DELETE FROM tokens WHERE 162129586585337856 <= fnv AND fnv < 166633186212708352 AND updated_at<'2010-06-22 13:43:06' AND occurrences=0.
fnv is a hash of the word(s) and the range is used to spread the deletes out over a week.) In a mis-guided attempt to speed it up, I added indexes on
occurrences. The result was that adding a single feed could take as much as 15 minutes.
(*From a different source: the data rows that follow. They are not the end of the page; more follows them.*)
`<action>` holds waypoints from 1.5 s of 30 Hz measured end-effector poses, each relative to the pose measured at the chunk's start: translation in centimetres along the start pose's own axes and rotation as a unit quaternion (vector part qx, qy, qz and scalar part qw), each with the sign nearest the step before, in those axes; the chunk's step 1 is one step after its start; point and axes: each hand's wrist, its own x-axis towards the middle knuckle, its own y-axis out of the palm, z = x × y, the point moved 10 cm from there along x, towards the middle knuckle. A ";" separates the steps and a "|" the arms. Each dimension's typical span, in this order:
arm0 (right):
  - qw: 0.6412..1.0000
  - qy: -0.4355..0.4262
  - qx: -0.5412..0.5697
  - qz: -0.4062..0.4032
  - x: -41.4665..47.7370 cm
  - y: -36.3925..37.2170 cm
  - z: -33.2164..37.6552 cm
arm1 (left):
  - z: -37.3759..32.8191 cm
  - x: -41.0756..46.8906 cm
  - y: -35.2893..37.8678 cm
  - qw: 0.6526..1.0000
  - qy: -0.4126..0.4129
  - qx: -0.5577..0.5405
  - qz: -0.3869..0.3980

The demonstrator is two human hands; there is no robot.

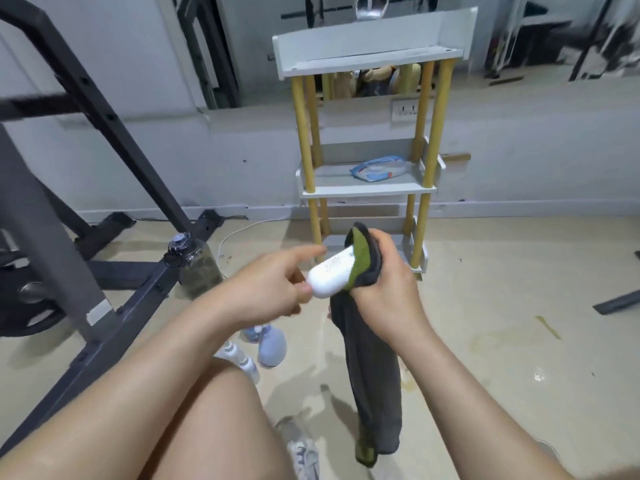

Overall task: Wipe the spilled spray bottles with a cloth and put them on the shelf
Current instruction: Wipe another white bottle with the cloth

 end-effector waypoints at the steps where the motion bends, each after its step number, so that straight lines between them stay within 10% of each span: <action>1: 0.999 0.027 0.027 -0.013 -0.1 -0.2 -0.2 | -0.8 -0.5 0.8 1.000 0.016 -0.015 -0.009; 6: 0.970 0.100 0.199 0.101 -3.2 3.1 0.3 | -2.9 -1.1 -0.3 0.978 0.046 0.058 -0.193; 12: 0.889 0.186 0.394 0.140 -4.3 4.5 -0.7 | -2.2 -2.4 0.7 0.968 0.062 0.112 -0.218; 17: 0.897 0.203 0.370 0.132 -3.6 5.7 -2.5 | -1.7 -2.1 1.1 0.978 0.068 0.130 -0.147; 24: 0.868 0.115 0.278 0.395 -4.0 5.3 -0.7 | 0.2 -0.8 -1.8 0.995 0.059 -0.078 -0.003; 28: 0.959 -0.001 0.034 0.280 -1.5 4.1 0.6 | 1.9 0.0 -3.3 0.991 0.028 -0.070 -0.106; 32: 0.923 -0.187 -0.268 0.204 -5.6 7.0 3.8 | 5.2 -0.1 -5.7 0.968 -0.071 -0.055 -0.236; 37: 0.977 -0.030 0.028 0.209 -3.1 6.8 1.9 | 3.8 -0.3 -4.9 0.973 0.002 -0.061 -0.224; 41: 0.903 0.172 0.179 0.351 -3.7 9.0 -0.2 | 2.8 -0.1 -4.4 0.972 0.043 -0.028 -0.228; 45: 0.948 -0.036 -0.035 0.313 -3.6 8.7 2.2 | 5.2 -0.1 -6.1 0.953 -0.065 0.000 -0.296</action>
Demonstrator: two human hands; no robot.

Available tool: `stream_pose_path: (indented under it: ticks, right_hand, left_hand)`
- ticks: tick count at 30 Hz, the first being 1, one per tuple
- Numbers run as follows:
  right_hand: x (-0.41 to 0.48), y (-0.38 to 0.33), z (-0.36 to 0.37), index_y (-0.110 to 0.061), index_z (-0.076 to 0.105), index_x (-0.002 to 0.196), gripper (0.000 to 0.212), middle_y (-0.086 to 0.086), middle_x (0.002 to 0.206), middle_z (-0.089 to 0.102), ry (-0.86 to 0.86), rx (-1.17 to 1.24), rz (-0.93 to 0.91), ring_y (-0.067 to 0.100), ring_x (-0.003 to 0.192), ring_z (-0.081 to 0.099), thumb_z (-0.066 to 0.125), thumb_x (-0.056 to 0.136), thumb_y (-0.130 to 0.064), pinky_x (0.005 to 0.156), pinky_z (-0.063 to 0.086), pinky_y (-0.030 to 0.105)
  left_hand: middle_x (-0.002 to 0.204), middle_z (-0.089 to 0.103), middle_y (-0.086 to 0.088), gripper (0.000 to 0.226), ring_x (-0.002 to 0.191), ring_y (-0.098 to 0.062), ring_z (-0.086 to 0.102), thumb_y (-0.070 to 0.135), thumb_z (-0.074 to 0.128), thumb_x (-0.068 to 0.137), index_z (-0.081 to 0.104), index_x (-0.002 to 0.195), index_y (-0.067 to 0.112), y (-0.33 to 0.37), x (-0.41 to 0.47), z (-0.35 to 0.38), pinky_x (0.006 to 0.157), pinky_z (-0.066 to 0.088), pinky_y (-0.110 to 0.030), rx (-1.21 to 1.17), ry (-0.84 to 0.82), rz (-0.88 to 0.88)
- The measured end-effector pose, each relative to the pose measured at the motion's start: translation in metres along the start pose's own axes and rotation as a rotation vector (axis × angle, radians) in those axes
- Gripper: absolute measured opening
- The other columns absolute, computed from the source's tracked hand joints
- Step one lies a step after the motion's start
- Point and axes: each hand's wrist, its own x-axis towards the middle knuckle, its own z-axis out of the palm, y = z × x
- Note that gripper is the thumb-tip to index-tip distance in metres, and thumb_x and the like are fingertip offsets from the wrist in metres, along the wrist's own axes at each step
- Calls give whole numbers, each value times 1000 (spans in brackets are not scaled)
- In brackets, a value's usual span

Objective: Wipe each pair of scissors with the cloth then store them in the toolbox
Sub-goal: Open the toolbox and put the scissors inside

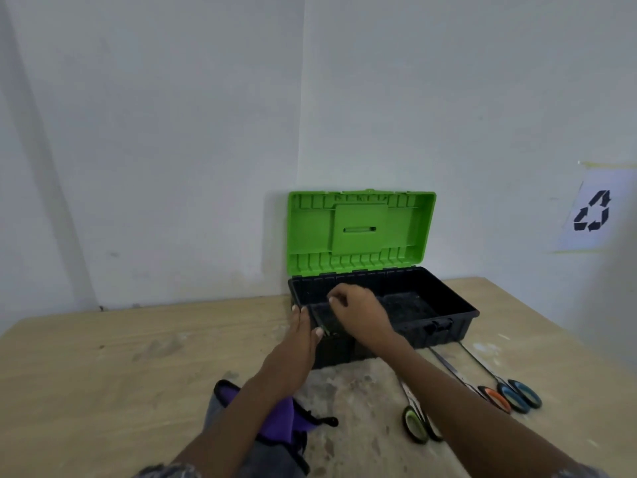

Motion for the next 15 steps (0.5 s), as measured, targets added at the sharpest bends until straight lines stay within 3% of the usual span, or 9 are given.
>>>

Digging into the MySQL docs, asking questions in the Ruby on Rails forums, and using MySQL’s
EXPLAIN SELECT ... command revealed that generally only one index is used in a query (
fnv in this case). For Amethyst, all actions on this table used the same index and the other indexes where just slowing down writes to the table. I’ve read it several times, indexes can speed up reads, but they slow down writes. Deleting all the indexes on the
tokens table and adding back the one index that is actually used as the primary key cut the add time for the feed mentioned above from 15 minutes to 2 minutes.
Before you rush off and do something similar, check it out on your development machine. The
tokens table has 16 million rows. The delete and add index changes took 6 hours. 6 hours where the table was in read-only mode and the application essentially unusable.